Playfulness in our mates is super sexy. It’s innately flirty and gives us a peek into our partner’s softer, more vulnerable side. Think about the kinds of dates you and your partner planned when you first were falling in love. I bet the ones you remember as being the most fun and flirty were the ones when you were being the most fun and flirty.

 

If it’s been too long since you’ve acted like high school sweethearts (even if you never were high school sweethearts), all puppy love, pecks on the cheeks and piggyback rides, then build an imaginary time machine and reproduce some of the dates from your early courting days.

 

I met my husband when I was 15, so I have loads to work with. But even if you met your mate just five years ago, I’m sure there are some playful and adventurous first dates in your vault. Plan a romantic re-do of one of your most playful dates and watch the connection happen in a way Netflix just can’t match.

Play with your friends

Two words: Field trips!

 

Most parents I know spend a lot of time planning their kids’ summer experiences.
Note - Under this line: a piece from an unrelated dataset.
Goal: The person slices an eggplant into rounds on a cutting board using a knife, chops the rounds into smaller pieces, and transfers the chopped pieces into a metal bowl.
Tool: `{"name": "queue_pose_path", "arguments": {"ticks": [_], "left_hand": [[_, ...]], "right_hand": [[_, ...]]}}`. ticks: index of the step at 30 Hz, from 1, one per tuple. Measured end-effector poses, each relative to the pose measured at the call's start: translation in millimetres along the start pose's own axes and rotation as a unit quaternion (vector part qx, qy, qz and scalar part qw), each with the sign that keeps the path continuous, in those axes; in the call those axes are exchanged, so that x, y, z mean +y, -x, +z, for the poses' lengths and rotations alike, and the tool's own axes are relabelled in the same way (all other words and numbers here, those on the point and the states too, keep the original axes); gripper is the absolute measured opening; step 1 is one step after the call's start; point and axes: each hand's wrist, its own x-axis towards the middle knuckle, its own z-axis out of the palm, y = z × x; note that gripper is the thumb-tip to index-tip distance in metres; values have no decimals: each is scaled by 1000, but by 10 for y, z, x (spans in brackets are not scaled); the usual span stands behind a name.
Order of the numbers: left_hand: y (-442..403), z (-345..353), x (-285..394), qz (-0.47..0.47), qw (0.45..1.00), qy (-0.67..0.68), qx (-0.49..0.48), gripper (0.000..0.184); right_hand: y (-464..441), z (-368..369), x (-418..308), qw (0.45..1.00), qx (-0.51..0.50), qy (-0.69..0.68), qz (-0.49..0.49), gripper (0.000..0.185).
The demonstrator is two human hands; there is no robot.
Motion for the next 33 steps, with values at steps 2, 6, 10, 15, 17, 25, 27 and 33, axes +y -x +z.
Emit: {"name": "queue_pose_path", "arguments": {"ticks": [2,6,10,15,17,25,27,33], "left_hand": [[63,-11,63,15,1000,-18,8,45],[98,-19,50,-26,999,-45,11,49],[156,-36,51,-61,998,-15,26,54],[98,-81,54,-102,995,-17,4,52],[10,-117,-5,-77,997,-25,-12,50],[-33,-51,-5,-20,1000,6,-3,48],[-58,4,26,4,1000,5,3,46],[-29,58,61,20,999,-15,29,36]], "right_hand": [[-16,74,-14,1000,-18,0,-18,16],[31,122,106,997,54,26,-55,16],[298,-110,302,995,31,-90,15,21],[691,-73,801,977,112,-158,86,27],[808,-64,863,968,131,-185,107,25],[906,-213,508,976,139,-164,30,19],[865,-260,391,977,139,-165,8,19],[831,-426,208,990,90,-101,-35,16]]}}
Camps, classes, lessons and adventures abound for our younguns over the warmest months here in Chicago. But when’s the last time you grabbed a batch of your best playmates and went on a field trip or adventure?

 

Playing with our friends is an important piece of living a well-played life. And doing something a little risky, adventurous or brand new not only invigorates our adult souls, but it also bonds us with our pals in a much deeper way. Whether it’s exploring an unfamiliar neighborhood or museum, taking a flying trapeze lesson for the 40 and over, hitting the trampoline park for a fitness class or scheduling a go-carting girls’ night out, take turns planning something other than another wine- and gossip-fest with your best gal pals. You’ll feel like you’re back in junior high—in a good way.

Play for yourself

Create a Personal Play Profile

 

Before you can take full advantage of the unicorn-like benefits of play, you have to take a note from Socrates and really “know thyself.”

 

The first thing I have readers do in my book is to create a Personal Play Profile. Five self-reflective questions that take 15 quiet minutes to answer help you tap into what really lights your fire and awakens your own playful spirit. And once you remember and record what those things are (Hint: they’re often related to what did it for you when you were a child), you’re ready to TURN OFF YOUR PHONE and reconnect with your slightly neglected inner child.

 

We all need to stop helicopter parenting ourselves now and again and jump into something we’ve never done before, without the hope of “likes” or comments and approval from the digital universe.

 

Embracing playfulness when no one’s looking or applauding is the truest way to get to know who you really are and what you really love.